Мы знали: Феде до поры ничего говорить нельзя. Надо что-нибудь придумать, сообразить. Но что? Как ему объяснишь, почему так долго нет ответа?

Мы забыли одно – Лиру. Мы не догадались выпроводить его, прежде чем вскрыть письмо. А у Лиры слишком выразительное лицо. Прямо от нас он побрел в ягодник. Но кто-то его увидел, кто-то сказал Феде. Федя отыскал его и, не поверив односложному «зубы болят», что-то заподозрил.

Он застиг нас с Галей врасплох, без стука распахнув дверь. Подошел, схватил меня за руку:

– Письмо? Дайте!

Я не сумел ни солгать, ни что-либо придумать, чтобы оттянуть время, секунду я колебался. Федя повернулся к Гале, глянул в ее невеселые глаза, она не стала их отводить.

– Дайте!

Она молча протянула ему письмо.

* * *

Когда умирает дорогой человек, всегда, не жалея себя, вспоминаешь обо всем, в чем был перед ним виноват. И малая вина становится большой. Вспоминаешь все душевные слова, которые человеку нужны были при жизни, а ты почему-то на них поскупился. Почему, почему мы думаем об этом, когда потеря невозвратима? Зачем корим себя, когда уже ничего нельзя исправить?

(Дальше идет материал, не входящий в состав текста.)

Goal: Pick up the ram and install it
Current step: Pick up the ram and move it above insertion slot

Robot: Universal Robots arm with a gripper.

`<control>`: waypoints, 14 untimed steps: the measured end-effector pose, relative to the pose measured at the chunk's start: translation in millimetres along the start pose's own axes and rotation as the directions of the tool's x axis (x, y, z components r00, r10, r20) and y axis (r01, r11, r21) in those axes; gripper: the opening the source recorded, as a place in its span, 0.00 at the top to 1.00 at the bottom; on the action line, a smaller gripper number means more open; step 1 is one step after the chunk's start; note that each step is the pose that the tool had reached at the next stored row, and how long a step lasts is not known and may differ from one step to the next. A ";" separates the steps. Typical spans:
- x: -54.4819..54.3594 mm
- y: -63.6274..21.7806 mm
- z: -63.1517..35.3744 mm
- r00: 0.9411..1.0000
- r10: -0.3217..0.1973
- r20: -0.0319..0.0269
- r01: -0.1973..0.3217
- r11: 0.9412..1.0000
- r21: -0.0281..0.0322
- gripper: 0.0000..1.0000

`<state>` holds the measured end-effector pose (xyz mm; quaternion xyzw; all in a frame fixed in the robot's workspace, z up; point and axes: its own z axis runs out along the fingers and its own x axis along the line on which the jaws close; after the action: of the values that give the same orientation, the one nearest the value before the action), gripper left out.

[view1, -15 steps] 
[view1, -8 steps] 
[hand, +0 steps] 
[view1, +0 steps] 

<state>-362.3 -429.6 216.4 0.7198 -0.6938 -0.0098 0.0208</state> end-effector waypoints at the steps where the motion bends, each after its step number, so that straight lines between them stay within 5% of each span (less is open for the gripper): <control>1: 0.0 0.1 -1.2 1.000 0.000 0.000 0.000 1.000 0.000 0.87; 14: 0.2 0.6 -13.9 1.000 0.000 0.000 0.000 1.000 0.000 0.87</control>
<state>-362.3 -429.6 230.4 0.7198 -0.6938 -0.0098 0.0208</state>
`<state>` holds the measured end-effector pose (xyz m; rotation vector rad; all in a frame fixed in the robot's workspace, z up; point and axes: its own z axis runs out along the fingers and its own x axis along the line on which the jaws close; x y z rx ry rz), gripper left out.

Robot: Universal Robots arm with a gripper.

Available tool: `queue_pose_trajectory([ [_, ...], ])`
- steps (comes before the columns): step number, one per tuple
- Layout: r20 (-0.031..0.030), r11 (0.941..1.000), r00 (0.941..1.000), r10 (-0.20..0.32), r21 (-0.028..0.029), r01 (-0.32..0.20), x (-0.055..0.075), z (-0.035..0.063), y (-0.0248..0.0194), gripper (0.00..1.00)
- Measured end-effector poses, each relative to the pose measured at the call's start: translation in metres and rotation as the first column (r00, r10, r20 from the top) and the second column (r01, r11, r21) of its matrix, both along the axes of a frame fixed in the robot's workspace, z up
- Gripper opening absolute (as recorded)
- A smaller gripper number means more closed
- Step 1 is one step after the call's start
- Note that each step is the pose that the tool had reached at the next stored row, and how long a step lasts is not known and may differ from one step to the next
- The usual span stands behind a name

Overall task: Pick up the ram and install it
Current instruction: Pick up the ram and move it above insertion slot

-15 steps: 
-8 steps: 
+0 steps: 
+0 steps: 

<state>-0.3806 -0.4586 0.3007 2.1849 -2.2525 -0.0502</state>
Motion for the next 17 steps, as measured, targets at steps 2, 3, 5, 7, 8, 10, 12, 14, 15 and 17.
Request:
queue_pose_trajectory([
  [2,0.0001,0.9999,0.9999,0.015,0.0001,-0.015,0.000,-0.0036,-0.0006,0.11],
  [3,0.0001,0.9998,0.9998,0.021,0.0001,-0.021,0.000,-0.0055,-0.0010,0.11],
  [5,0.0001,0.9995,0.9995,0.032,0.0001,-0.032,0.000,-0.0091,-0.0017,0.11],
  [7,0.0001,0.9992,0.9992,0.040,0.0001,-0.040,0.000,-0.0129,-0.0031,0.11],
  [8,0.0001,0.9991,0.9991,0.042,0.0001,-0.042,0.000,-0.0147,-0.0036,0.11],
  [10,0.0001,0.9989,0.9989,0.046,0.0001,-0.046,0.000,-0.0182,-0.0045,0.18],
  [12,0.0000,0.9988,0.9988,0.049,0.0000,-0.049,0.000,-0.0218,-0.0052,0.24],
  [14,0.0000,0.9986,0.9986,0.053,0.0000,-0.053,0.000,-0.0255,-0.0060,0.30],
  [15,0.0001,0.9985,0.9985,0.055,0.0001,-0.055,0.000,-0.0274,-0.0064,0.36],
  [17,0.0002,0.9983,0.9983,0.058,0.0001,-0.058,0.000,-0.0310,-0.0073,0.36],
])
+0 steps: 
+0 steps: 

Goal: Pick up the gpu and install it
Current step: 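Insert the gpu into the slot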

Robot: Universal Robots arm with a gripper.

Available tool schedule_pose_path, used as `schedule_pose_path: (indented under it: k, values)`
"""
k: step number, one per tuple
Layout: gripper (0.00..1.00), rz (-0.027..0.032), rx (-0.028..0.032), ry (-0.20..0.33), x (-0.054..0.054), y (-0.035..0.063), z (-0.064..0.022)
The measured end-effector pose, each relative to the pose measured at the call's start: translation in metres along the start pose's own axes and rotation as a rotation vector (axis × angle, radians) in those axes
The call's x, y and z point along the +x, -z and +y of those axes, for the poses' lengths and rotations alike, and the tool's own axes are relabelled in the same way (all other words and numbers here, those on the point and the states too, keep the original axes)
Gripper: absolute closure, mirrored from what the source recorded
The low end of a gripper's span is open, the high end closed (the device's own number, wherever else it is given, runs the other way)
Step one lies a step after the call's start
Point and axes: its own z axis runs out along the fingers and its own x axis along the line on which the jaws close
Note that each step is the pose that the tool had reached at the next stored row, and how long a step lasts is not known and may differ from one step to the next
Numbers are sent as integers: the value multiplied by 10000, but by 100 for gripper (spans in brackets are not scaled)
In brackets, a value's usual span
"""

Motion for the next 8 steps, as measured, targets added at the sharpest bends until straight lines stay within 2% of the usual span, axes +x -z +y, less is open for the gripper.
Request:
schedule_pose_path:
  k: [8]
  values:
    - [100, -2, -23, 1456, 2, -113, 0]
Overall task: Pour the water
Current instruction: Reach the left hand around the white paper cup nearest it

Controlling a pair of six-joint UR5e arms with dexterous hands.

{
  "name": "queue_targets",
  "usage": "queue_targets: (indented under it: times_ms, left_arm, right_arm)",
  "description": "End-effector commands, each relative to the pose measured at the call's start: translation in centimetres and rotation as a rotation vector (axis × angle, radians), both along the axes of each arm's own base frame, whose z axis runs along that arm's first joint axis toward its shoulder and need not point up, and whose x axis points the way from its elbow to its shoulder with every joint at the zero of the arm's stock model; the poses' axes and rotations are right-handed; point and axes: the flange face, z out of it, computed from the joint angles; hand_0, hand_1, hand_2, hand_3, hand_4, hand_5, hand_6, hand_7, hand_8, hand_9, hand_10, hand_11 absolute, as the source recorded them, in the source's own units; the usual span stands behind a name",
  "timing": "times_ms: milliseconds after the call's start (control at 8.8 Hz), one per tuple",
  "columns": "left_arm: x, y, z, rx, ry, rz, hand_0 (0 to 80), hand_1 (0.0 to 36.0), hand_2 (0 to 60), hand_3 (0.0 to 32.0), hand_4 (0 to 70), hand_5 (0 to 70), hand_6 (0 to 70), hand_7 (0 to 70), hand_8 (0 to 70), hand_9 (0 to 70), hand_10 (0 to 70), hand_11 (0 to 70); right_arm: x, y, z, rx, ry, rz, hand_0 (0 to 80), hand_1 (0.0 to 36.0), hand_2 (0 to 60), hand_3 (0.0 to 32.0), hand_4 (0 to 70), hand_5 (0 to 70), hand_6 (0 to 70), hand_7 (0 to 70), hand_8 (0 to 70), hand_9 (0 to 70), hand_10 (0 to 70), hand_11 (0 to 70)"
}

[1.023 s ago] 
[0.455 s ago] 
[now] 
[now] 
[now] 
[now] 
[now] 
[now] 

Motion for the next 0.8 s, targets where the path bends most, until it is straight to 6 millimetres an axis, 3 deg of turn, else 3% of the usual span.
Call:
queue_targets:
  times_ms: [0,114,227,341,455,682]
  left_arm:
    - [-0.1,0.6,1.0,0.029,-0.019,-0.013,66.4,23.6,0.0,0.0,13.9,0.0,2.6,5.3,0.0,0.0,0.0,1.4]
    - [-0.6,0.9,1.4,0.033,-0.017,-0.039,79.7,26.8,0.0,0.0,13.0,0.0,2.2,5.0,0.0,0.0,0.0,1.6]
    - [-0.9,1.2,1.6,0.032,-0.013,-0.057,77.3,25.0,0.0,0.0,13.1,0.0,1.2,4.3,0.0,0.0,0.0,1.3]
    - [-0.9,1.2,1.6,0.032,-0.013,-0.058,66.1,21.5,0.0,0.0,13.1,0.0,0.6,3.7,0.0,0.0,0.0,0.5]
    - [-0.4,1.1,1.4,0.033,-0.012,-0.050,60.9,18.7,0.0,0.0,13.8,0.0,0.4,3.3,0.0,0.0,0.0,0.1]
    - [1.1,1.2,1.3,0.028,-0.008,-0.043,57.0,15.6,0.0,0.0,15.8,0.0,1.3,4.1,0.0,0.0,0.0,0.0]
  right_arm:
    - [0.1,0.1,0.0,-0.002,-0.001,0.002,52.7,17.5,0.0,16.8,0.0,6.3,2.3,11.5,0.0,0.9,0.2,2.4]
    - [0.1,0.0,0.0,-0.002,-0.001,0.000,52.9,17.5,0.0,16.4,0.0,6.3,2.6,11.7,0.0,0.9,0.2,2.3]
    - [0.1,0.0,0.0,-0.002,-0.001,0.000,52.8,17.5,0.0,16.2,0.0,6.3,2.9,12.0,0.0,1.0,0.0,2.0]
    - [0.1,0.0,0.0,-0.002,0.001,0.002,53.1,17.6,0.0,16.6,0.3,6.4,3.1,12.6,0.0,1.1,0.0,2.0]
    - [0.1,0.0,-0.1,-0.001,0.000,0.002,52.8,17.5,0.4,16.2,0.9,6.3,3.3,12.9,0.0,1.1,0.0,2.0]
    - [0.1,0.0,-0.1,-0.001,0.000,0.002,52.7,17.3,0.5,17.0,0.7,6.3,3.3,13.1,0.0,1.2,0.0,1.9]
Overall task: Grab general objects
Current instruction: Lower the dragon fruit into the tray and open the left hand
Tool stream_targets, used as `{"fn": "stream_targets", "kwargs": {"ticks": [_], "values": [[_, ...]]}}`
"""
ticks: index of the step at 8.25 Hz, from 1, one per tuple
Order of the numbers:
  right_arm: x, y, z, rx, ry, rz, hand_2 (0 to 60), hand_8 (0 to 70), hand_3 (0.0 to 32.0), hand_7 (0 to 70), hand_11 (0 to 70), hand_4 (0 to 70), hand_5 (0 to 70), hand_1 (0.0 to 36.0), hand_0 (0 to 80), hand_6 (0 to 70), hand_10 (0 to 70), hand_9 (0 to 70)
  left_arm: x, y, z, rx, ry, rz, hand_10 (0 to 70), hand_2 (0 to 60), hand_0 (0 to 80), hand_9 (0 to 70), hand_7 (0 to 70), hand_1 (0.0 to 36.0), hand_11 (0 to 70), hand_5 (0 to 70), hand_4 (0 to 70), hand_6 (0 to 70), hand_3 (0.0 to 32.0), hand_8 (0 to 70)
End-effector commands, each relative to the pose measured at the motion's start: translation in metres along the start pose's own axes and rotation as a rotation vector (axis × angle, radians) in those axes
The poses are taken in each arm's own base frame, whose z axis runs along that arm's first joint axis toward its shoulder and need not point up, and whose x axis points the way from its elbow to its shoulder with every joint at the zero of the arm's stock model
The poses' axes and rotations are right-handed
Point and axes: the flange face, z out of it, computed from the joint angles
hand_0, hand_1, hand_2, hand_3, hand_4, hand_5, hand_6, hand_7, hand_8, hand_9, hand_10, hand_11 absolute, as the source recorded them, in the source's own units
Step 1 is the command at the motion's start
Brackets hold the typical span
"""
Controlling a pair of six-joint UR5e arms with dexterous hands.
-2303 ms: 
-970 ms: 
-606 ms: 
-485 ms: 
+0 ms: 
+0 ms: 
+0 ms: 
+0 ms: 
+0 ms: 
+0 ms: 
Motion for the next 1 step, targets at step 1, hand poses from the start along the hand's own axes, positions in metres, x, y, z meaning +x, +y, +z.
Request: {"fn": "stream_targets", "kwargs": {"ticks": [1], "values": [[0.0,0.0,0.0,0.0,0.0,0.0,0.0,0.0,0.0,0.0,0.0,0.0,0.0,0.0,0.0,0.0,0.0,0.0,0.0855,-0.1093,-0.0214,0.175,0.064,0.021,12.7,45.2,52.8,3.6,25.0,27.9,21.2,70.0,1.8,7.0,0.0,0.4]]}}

Сказать, что Федя был в отчаянии, значит не сказать ничего. Чувство вины, которую он уже понял прежде, сейчас, когда искупить ее стало невозможно, страшной тяжестью сбило его с ног. Он закаменел в своем горе. Никогда, никогда больше… – вот что мучила его сильнее всего остального. Никогда он ее не увидит. Никогда не скажет ей, как любил ее, как тосковал в разлуке. Никогда она не узнает о его раскаянии, никогда, никогда, никогда.

Он сейчас, не раздумывая, перенес бы любые мучения, лишь бы вернуть то, что вернуть невозможно. Чего бы он не дал, чтобы вернуть хоть день, хоть час, когда он был рядом с матерью! Как бы дорожил он каждой минутой, добрым прикосновением, взглядом, как бы ловил каждое слово!..

Уж лучше бы он плакал, как Паня. Если я пробовал говорить с ним, он прижимал кулаки к глазам, мотал головой и только глухо стонал.

Опомнись Федя хоть на два месяца раньше, он еще успел бы повидаться с матерью. Он это понимал, и от этого горе его становилось еще горше. Мало того, он убедил себя, что он – причина ее смерти, что он один всему виной.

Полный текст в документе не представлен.